GMOs are regulated by the U.S. Food and Drug Administration, U.S. Environmental Protection Agency and U.S. Department of Agriculture, and as of January 2022, GMO foods are required by federal law to include a "Bioengineered” or “Derived from Bioengineering” label.

“Current regulations say gene-edited foods are analogous to traditional selective breeding and therefore, do not fall under the same review process as GMOs. But some consumer groups, trade organizations and environmental groups disagree,” said Cummings.

He added, several European Union countries have already put out strong declarations that they will not accept gene-edited foods.

“As academic professionals and public opinion scholars, we’re well positioned to be third-party arbiters and report the facts for how the public understands -- and comes to make decisions -- about the foods they choose to accept or avoid.”

Gene Edited Foods Project

Peters and Cummings are part of an interdisciplinary team of experts from ISU and the State University of New York College of Environmental Science and Forestry (SUNY-ESF) trying to answer:

  • What are the social and ethical considerations surrounding gene-edited foods?
  • How do stakeholders differ in their views of gene-edited foods?
  • How should gene-edited crops and foods be governed and regulated?
  • Which organizations do the public trust to govern gene-edited foods?
  • How are gene edited foods portrayed in the media?

“We want to work with government regulators, environmental groups, consumer groups and the food industry to come to some common framework that doesn’t stifle innovation but still gives consumers the right to know how their food is made,” said Peters.

In another study expected to be published this year, Peters and Cummings found 75% of the American public agree there should be a federal labeling law for gene-edited foods, regardless of whether or not they plan on buying or avoiding them.

The researchers hosted a deliberative workshop earlier this year to bring diverse stakeholders together to discuss public engagement and governance issues as well as potential avenues for a voluntary certification process and label for gene-edited food developers.

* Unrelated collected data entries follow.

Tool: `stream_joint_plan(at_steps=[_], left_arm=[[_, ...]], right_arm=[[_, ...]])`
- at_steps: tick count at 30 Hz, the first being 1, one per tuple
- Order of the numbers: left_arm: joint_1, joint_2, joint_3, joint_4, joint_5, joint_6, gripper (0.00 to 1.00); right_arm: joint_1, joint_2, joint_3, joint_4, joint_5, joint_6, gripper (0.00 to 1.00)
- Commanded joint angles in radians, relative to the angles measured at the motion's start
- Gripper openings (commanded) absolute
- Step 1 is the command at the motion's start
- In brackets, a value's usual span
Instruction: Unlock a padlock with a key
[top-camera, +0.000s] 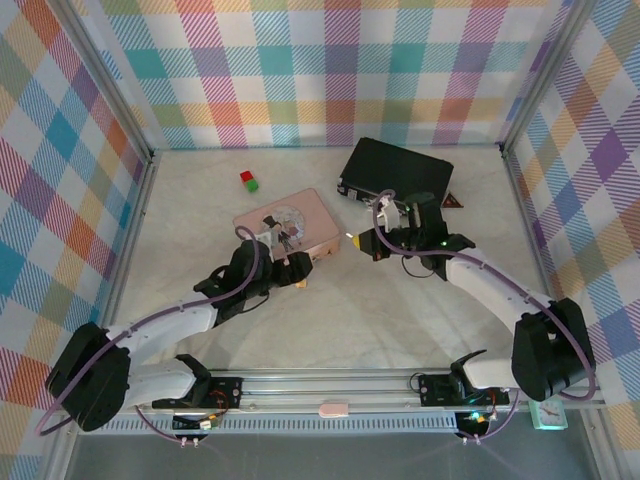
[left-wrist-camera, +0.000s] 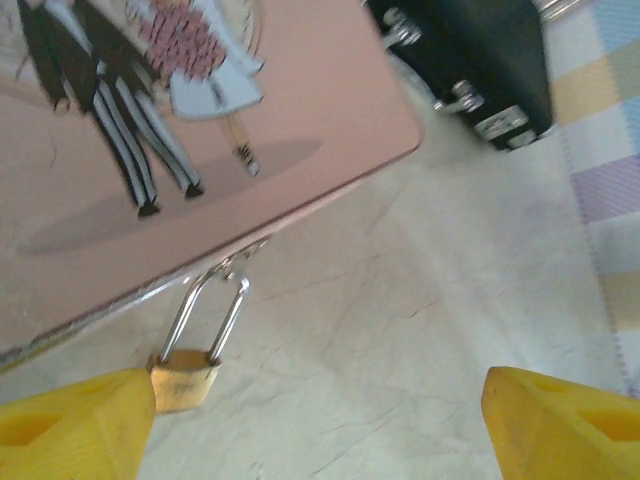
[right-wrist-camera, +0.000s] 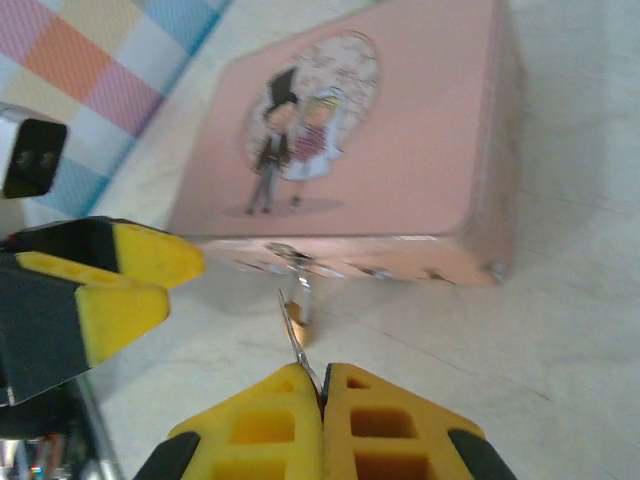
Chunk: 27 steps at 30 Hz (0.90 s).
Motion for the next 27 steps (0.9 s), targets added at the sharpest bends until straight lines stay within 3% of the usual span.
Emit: stream_joint_plan(at_steps=[1, 14, 19, 27], left_arm=[[-0.006, 0.058, 0.062, -0.075, -0.067, 0.009, 0.82], [-0.009, 0.301, 0.208, -0.182, -0.191, 0.114, 0.79], [-0.015, 0.326, 0.214, -0.195, -0.181, 0.136, 0.77], [-0.036, 0.424, 0.21, -0.09, -0.109, 0.071, 0.62]], right_arm=[[0.009, -0.048, -0.005, -0.078, 0.095, -0.095, 0.0], [0.01, -0.055, -0.042, -0.058, 0.099, -0.104, 0.0], [0.011, -0.051, -0.042, -0.044, 0.087, -0.092, 0.0], [0.012, -0.036, -0.039, -0.023, 0.06, -0.064, 0.0]])
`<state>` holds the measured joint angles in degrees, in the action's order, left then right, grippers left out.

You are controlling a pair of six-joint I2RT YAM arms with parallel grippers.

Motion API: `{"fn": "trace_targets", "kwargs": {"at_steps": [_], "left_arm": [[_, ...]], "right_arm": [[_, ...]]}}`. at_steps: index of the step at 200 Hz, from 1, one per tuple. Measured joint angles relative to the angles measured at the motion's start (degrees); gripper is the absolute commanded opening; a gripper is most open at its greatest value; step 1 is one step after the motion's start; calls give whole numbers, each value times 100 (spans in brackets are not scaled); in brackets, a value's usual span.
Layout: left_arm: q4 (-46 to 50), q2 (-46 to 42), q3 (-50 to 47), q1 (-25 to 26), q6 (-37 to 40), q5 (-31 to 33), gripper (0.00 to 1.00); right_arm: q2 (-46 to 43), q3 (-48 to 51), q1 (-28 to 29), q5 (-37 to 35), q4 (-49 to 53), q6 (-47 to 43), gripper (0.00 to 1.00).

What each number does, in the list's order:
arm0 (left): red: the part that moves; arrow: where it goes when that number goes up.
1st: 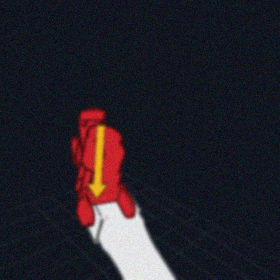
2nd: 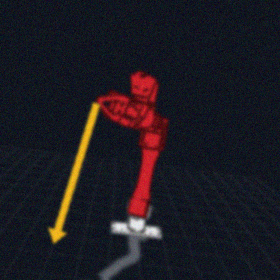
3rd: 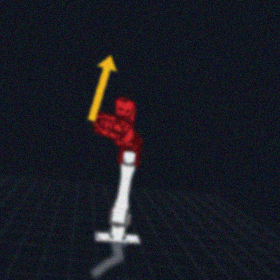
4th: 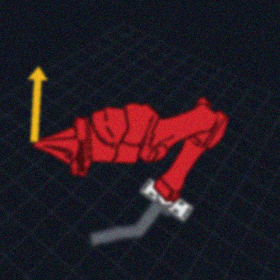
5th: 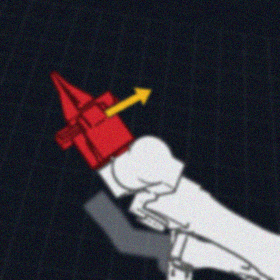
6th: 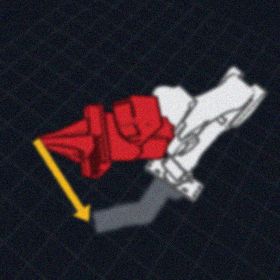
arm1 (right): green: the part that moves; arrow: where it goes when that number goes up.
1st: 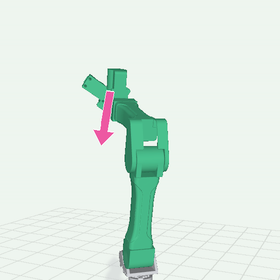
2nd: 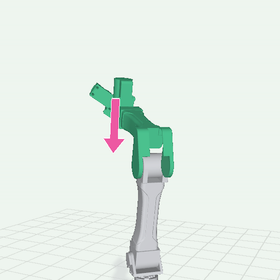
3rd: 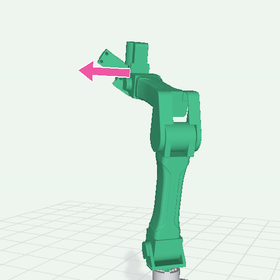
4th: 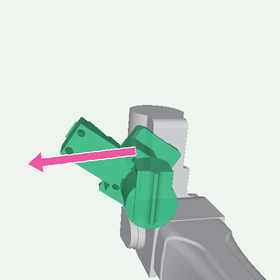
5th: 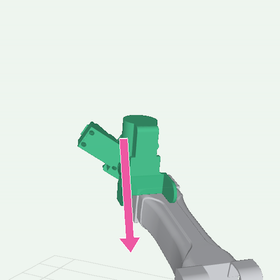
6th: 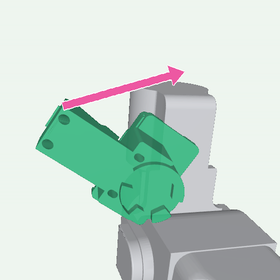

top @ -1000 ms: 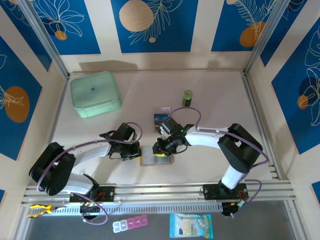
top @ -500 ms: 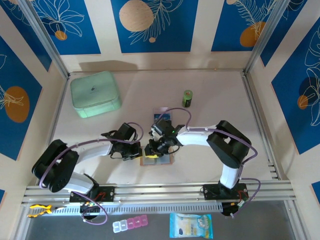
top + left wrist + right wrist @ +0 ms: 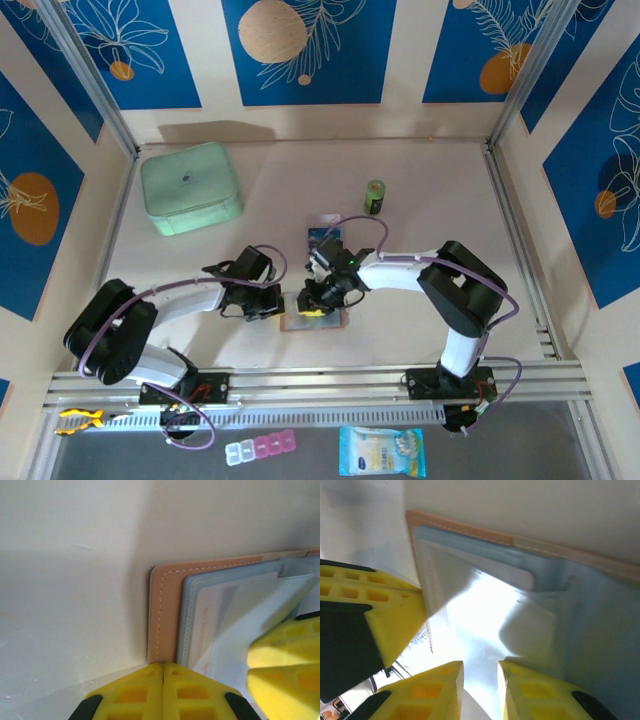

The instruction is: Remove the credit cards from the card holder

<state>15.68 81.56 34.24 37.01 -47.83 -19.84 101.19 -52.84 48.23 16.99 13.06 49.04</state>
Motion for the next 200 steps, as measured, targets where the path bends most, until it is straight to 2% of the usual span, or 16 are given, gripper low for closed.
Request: {"fn": "trace_targets", "kwargs": {"at_steps": [60, 99, 135, 200], "left_arm": [[157, -398, 0, -2, -7, 109, 4], [-46, -894, -4, -2, -317, 68, 19], [-584, -868, -118, 2, -632, -140, 25], [-999, -345, -240, 7, -850, -269, 27]], "right_arm": [[-24, 393, -214, 546, -555, -166, 25], [-9, 660, -299, 824, -1071, -140, 24], [20, 898, -422, 1180, -1576, -31, 24], [72, 1023, -485, 1394, -1943, 66, 24]]}}
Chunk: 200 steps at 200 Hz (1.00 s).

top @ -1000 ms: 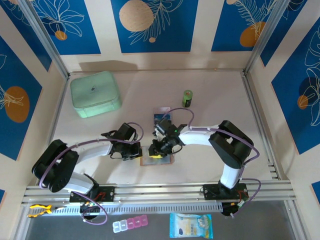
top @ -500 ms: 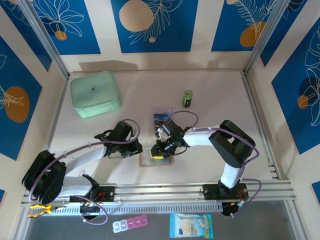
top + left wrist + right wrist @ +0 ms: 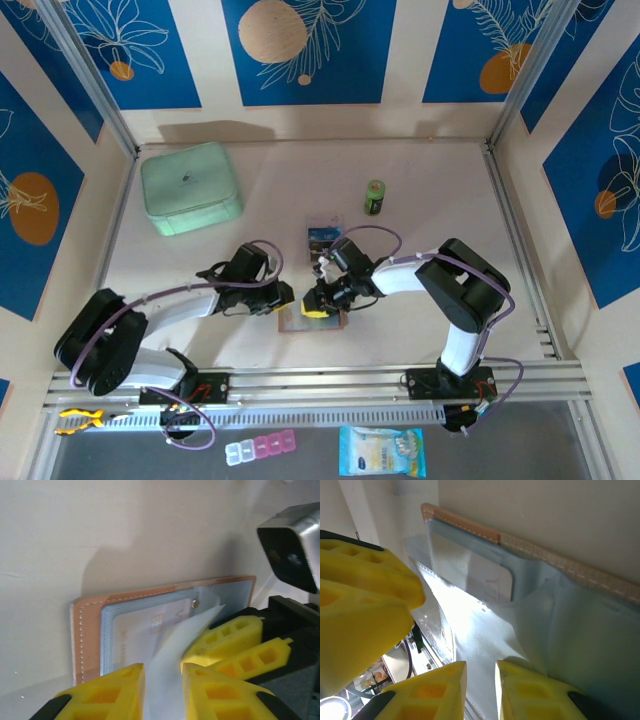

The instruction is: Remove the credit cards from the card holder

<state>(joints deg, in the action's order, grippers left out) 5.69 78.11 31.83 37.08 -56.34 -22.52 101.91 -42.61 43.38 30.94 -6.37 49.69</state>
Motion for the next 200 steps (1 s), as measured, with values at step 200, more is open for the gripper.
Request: {"fn": "trace_targets", "kwargs": {"at_steps": [200], "left_arm": [[-367, -42, -103, 72, -234, -299, 27]], "right_arm": [[-1119, -114, -2, -651, 1029, 92, 25]]}}
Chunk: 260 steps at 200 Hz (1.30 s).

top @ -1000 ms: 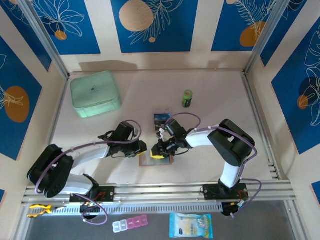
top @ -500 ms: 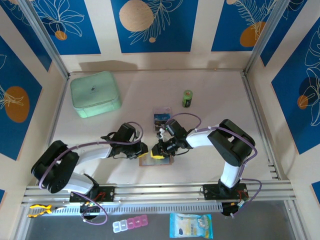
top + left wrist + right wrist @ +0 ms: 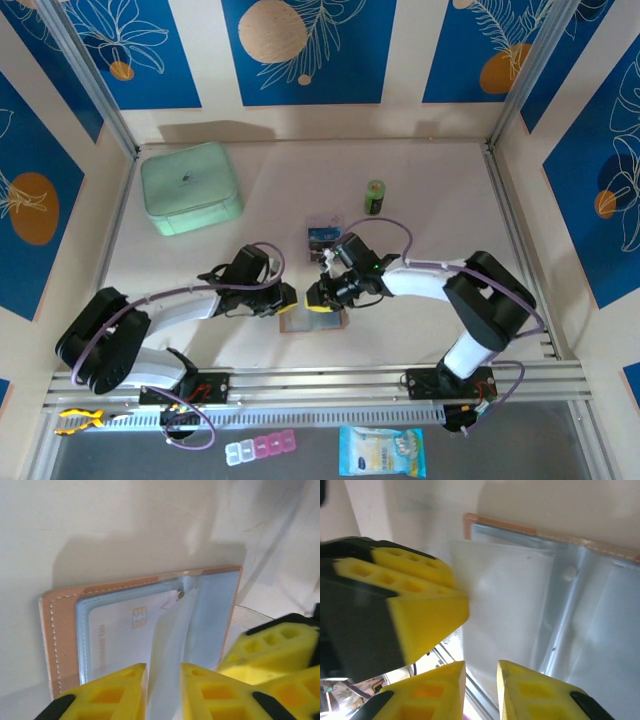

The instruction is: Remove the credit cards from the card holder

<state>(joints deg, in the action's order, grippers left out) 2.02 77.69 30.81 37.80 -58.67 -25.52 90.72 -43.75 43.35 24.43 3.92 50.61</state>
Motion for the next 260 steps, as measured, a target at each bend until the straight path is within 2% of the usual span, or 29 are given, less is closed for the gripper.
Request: {"fn": "trace_targets", "kwargs": {"at_steps": [44, 91, 188, 260], "left_arm": [[173, -33, 315, 98, 2, -2, 36], [188, 334, 804, 365, 2, -2, 43], [13, 1711, 1790, 918, 2, -116, 49], [-332, 2269, 1851, 960, 0, -216, 48]], "right_arm": [[-896, -341, -142, -632, 1005, -157, 26], [-1471, -337, -452, -894, 1626, -238, 26], [-2498, 72, -721, -1075, 2188, -256, 32], [-2767, 157, -798, -1097, 2376, -256, 32]]}}
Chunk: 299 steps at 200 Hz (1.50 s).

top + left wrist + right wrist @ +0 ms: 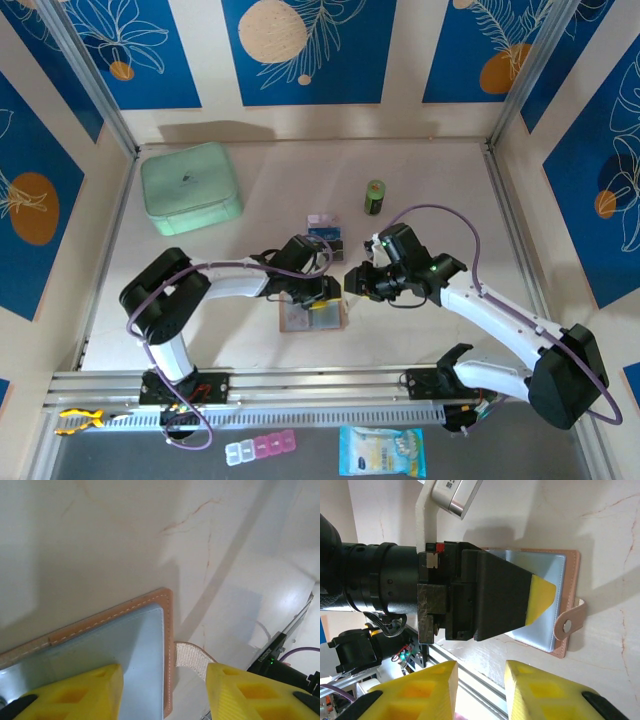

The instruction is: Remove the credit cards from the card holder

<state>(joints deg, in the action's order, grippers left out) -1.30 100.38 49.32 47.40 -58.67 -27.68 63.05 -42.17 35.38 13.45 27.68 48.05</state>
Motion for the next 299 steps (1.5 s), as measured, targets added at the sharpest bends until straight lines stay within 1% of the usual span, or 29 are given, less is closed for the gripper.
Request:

“The worry is that if more of these gene-edited foods move onto the marketplace and consumers don’t know, there will be a backlash when they find out,” said Peters. “Ag biotech companies who support voluntary labels want other companies to follow suit. The hope is that labels will improve transparency and instill trust among consumers, avoiding any potential backlash or opposition to the technology.”

The research team for the Gene Edited Foods Project is currently working on a set of recommendations for governance tools and strategies to address gaps in public trust related to gene-edited foods.

Funding for the project and the latest study by Peters and Cummings comes from the U.S. Department of Agriculture's National Institute of Food and Agriculture.